Arabian fable! How little did he, who first noticed the attractive property of the loadstone, imagine that to him was revealed a power which would one day guide the commerce and navies of the world over the pathless seas,-which would veer off the floating city, laden with the hopes of a thousand human hearts, and careering over the dark waves with the speed of the wind, from the treacherous iceberg and the crashing floe,*-which would link together in the closest bonds all the kingdoms of the earth,-which could correlatively transmute all the forces of nature—and which may one day render the great sea itself one mighty storehouse of fuel and power for the benefit of mankind!† How little did he, who first linked together an atom of hydrogen. with two of carbon and three of chlorine, dream that then was revealed to mankind the beneficent Elixir which would cause that dread and ancient travail of the woman to cease, -which would change the despairing moan and the agonising terror of the operating table for a calm and dreamless slumber-and which shall render the fame of Dumas and Simpson undying, until the stream of time shall flow for suffering humanity no more!

So it may happen that some unambitious observation made here may throw unexpected light on the Geology of our country, may endow vast districts with mineral wealth undreamt of,-may modify all our received views of cell-life -and may put down a hard little point, on which may arise the Physiology and Pathology of the future. Let us therefore go on as we have done, not urged by the desire of fame or notoriety, but constrained by the love of knowledge and truth.

* Mr Alexander Bryson has lately made a beautiful application of Melloni's pile to the detection of the position of icebergs at sea-the needle of the instrument directing the steersman to avoid them.

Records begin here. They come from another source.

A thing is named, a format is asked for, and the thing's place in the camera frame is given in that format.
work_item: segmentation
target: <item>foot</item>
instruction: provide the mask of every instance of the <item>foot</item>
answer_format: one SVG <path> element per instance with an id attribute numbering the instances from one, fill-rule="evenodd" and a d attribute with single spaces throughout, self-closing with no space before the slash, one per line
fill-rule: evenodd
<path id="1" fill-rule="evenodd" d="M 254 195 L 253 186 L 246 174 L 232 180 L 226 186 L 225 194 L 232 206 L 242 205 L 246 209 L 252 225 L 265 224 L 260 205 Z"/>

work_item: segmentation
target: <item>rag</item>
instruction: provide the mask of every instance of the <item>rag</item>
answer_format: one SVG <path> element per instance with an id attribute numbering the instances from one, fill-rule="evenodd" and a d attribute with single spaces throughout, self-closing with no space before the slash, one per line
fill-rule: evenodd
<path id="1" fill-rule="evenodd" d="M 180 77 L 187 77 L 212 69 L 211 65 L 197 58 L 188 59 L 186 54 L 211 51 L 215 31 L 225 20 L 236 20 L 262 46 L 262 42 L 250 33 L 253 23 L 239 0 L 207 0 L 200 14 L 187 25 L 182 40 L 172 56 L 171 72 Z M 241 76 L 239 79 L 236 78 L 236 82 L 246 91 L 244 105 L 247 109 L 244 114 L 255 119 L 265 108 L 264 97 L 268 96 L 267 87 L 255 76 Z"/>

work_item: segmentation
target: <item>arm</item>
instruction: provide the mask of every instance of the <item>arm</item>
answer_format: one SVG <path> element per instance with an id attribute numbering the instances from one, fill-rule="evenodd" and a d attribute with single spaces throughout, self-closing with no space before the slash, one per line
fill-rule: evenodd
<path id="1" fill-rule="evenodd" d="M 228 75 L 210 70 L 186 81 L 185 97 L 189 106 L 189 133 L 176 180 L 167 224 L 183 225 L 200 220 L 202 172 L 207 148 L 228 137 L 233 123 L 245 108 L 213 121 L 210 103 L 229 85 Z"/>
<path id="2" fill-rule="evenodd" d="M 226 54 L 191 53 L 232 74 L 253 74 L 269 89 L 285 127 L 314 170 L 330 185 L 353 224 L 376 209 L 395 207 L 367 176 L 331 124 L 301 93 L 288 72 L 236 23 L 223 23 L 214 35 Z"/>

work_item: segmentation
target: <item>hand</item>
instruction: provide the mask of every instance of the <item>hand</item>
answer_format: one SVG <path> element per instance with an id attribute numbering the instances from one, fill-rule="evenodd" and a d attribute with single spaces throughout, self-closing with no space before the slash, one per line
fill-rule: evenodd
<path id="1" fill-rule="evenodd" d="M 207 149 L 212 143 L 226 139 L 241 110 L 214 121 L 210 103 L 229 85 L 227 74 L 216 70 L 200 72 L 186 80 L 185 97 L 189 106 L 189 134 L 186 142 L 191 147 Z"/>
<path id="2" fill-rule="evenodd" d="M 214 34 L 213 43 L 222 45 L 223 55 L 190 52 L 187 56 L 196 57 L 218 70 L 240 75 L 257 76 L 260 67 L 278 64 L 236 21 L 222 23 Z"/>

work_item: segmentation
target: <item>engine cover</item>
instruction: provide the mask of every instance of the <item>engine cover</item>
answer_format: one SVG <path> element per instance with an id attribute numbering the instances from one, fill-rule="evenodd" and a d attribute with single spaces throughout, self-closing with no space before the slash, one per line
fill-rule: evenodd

†The application of the magneto-electric machine to the conversion of mechanical power into electricity, chemical action, &c., is at present but in its infancy. Magneto-electricity has, it is true, been largely rendered available in electro-metallurgy, in telegraphy, and for obtaining lighthouse illumination. But the day will surely come when the vast water-power of the world will be employed, through the intervention of the magnet, in effecting enormous chemical operations; amongst which will be the resolution of water into its elements, and their application to those purposes for which coal is now employed.